I will take another good look when I get home. If you think there should be a nice 1/8" to 3/16" hole staring at me, then it looks like this radiator has been working for the past 2 years that we've owned the car -- and possibly it's entire life -- without a coolant overflow system! (One of the upper fan housing bolts is missing though, so there may also be an undocumented radiator replacement sometime in the past.)

If/when you get to your Honda, if you wouldn't mind popping the radiator cap and confirm the hole position and size, maybe take a pic, I would appreciate it. I can't find any pics of the Honda radiator online that show this. (All other auto radiators have a nice big hole there.)

Thanks. John

poorman212 12-08-2014 06:29 PM

I just looked at the 97 SE outside, there is a small hole there. No where near the size of the tube...more like the size of the "straw" you get with a can of carb cleaner.

You ight have to take a paper towel and wipe inside the lip to remove the fluid/coolant in that lip to see it.

JimBlake 12-09-2014 06:58 AM

Yeah, you should have been able to blow air through it without too much effort.
I don't recall it being very difficult to see that hole inside the radiator neck.

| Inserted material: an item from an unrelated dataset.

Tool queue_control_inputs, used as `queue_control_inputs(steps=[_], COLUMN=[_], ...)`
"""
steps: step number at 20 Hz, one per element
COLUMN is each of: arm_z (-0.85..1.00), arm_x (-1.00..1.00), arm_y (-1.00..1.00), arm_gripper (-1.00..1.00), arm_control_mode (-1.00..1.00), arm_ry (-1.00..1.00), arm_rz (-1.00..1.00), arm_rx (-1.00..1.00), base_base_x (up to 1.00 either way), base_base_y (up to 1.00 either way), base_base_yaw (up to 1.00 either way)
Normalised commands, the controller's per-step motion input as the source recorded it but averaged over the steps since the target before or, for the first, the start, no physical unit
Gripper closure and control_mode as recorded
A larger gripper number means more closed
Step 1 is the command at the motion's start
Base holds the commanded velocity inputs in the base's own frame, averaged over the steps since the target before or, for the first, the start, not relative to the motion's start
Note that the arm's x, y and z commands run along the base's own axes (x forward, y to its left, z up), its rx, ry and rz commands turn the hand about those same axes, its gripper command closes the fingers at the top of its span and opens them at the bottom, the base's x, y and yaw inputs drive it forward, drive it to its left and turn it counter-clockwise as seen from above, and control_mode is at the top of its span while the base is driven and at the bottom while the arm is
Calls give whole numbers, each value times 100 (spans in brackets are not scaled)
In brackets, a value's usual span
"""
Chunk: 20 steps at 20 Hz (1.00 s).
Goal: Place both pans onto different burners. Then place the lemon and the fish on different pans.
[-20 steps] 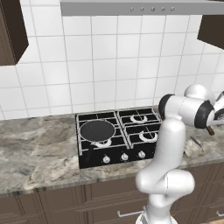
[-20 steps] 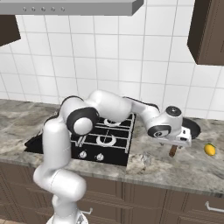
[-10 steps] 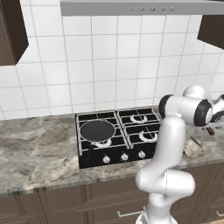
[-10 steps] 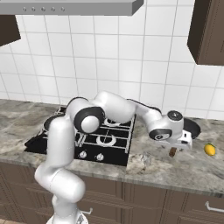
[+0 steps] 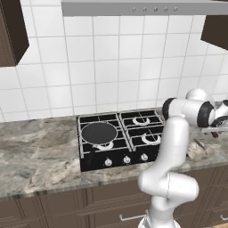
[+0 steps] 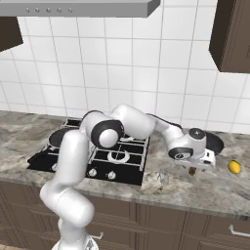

jkowtko 12-09-2014 11:51 AM

Well, guess what? No hole.

I took the cap off this morning, wiped the outer ring of the neck dry and looked in and felt around in there ... only a slight dimple, but no hole.

So I started poking a straight pick in through the nipple, and I eventually broke through to the outer ring of the neck, and was able to route it out to maybe 1/16" of an inch.

This was not debris or crud -- I had to break through a thin film of hard black plastic to get through.

So, in the injection molding process of making this radiator top, someone forgot to route the passageway. And the car has been running with a fully pressurized cooling system with no relief valve. That helps to explain the cause of the leaking water pump and exploded top radiator hose which started the whole process of me revamping the cooling system. (I'm glad I did though -- the car really needed a timing belt change and the belt pulleys were actually wobbling).

When I get home again tonight I will clean out the hole a bit more and then go for a test drive. I will probably pick up a new cap and overflow hoses just for good measure as these are looking old.

Thanks for providing the reference info on your radiators ... another future crisis averted!

And I guess this is something that should be noted on the forum ... if your coolant reservoir doesn't seem to be doing anything, make sure the vent tube actually has an opening into the radiator neck.